• **Aim of the task**: Search the records for the string "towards". Copy each line where it occurs.

• **Records contained in a dataset**:
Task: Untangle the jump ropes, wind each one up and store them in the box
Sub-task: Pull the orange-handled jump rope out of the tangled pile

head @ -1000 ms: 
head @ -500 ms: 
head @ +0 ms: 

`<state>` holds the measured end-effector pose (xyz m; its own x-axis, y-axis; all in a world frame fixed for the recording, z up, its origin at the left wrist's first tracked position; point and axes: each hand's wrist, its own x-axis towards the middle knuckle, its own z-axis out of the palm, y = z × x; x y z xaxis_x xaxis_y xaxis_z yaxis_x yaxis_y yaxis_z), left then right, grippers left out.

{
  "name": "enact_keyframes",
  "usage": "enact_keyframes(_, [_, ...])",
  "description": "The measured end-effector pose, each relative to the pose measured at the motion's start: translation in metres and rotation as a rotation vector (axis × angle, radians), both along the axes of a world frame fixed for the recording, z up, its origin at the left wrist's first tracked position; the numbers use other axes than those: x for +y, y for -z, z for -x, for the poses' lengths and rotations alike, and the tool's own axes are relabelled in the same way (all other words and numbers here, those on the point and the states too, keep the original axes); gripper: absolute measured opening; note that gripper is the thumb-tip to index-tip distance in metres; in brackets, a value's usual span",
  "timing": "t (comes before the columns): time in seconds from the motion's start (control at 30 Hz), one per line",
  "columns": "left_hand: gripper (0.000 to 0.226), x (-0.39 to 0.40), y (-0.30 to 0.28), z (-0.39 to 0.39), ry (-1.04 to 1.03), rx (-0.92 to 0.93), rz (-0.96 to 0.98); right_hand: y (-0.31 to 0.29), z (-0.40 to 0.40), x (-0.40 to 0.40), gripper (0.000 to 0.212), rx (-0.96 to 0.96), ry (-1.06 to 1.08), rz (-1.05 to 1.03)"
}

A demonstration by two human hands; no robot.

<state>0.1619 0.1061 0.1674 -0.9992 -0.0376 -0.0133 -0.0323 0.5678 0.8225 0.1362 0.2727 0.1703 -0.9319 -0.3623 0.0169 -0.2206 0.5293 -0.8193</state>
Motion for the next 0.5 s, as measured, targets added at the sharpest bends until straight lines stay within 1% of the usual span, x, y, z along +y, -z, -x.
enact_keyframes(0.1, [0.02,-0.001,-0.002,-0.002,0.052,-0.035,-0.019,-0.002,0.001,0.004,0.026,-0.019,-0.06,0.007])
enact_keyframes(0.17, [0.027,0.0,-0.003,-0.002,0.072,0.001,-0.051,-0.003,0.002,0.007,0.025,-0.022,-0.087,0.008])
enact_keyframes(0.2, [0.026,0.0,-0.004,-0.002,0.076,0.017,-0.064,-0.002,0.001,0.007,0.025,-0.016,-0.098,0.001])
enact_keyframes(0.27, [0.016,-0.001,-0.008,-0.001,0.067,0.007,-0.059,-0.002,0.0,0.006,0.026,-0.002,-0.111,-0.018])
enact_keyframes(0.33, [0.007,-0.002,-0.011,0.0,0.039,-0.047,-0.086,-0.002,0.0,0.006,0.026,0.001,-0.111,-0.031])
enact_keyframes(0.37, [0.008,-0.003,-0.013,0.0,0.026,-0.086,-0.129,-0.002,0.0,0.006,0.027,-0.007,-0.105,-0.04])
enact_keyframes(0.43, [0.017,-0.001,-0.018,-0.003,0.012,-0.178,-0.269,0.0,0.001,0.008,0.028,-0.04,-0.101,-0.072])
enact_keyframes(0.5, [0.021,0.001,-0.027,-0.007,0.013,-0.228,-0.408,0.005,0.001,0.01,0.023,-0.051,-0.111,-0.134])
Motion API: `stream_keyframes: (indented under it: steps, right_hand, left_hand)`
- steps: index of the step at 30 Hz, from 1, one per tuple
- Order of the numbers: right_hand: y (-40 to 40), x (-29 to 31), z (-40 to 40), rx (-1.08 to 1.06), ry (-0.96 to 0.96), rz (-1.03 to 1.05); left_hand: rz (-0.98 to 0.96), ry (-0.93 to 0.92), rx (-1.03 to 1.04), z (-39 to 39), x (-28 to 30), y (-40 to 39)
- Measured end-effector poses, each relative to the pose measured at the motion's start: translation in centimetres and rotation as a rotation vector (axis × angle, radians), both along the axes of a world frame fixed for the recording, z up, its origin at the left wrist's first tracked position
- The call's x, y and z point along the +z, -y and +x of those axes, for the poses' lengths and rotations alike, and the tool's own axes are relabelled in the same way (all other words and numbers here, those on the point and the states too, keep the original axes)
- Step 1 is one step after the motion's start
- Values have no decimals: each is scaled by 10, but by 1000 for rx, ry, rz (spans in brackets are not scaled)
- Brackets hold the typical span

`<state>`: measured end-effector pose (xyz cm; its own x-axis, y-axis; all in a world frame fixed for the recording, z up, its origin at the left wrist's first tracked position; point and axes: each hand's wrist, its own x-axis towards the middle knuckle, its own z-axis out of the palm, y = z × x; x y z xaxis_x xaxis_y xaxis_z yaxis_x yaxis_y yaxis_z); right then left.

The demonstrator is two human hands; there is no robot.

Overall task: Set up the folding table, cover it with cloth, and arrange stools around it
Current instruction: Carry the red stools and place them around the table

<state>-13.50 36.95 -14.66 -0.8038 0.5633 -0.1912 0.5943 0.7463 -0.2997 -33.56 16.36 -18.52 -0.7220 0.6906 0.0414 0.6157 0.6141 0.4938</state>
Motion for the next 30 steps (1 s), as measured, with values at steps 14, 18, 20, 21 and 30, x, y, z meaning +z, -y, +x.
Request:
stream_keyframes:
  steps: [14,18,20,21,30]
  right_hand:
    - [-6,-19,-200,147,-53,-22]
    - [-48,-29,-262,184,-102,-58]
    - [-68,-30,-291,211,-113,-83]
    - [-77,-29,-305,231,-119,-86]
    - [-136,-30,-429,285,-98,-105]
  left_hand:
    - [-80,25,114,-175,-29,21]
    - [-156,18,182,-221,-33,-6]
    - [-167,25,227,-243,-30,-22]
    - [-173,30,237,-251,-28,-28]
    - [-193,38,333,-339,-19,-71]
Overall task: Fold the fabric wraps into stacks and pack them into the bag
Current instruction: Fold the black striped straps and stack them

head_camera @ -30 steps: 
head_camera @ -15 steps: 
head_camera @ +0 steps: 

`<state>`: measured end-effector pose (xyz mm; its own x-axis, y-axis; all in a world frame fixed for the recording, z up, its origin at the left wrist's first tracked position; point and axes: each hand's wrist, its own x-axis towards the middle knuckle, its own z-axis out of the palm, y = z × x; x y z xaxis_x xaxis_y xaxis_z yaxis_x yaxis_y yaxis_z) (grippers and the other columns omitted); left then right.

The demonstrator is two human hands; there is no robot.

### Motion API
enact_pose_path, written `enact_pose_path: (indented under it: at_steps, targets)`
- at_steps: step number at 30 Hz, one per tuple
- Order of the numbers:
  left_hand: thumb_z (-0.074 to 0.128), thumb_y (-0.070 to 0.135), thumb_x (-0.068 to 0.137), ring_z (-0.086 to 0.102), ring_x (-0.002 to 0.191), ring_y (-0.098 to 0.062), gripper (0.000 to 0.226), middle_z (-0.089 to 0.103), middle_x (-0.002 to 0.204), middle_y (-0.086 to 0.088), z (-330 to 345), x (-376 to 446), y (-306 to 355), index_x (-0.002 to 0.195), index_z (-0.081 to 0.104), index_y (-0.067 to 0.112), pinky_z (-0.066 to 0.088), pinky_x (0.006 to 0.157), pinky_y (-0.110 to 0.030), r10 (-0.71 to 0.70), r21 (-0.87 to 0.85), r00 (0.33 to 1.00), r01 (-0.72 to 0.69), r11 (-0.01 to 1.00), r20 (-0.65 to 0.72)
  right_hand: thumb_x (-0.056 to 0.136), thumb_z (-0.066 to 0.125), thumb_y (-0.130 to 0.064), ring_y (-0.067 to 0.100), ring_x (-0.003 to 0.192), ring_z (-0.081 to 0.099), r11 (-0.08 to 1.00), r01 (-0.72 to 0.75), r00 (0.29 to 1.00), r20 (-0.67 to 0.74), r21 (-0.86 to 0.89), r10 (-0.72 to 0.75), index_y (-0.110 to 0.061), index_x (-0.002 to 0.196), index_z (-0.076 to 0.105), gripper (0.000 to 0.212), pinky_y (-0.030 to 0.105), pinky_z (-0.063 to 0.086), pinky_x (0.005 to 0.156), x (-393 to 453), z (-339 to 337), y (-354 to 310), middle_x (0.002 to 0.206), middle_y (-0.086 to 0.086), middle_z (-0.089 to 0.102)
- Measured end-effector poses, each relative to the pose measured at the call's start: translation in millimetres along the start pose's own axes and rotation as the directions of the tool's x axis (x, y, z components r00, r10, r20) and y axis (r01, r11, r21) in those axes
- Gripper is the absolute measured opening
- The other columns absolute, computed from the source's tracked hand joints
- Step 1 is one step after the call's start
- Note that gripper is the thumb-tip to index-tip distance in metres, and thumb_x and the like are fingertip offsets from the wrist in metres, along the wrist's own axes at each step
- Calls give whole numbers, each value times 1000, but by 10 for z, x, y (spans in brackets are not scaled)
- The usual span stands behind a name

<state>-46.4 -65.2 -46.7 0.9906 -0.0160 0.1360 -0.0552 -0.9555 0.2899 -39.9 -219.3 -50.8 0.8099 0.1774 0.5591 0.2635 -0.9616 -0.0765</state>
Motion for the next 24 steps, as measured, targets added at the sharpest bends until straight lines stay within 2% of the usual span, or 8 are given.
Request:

• **Result of the exercise**:
`<state>` holds the measured end-effector pose (xyz m; its own x-axis, y-axis; all in a world frame fixed for the recording, z up, its origin at the left wrist's first tracked position; point and axes: each hand's wrist, its own x-axis towards the middle knuckle, its own z-axis out of the palm, y = z × x; x y z xaxis_x xaxis_y xaxis_z yaxis_x yaxis_y yaxis_z), left then right, grippers left out.
`<state>`: measured end-effector pose (xyz cm; its own x-axis, y-axis; all in a world frame fixed for the recording, z up, its origin at the left wrist's first tracked position; point and axes: each hand's wrist, its own x-axis towards the middle knuckle, its own z-axis out of the palm, y = z × x; x y z xaxis_x xaxis_y xaxis_z yaxis_x yaxis_y yaxis_z); right then left.
`<state>`: measured end-effector pose (xyz mm; its own x-axis, y-axis; all in a world frame fixed for the recording, z up, its origin at the left wrist's first tracked position; point and axes: each hand's wrist, its own x-axis towards the middle knuckle, its own z-axis out of the palm, y = z × x; x y z xaxis_x xaxis_y xaxis_z yaxis_x yaxis_y yaxis_z) (grippers and the other columns omitted); left then right.

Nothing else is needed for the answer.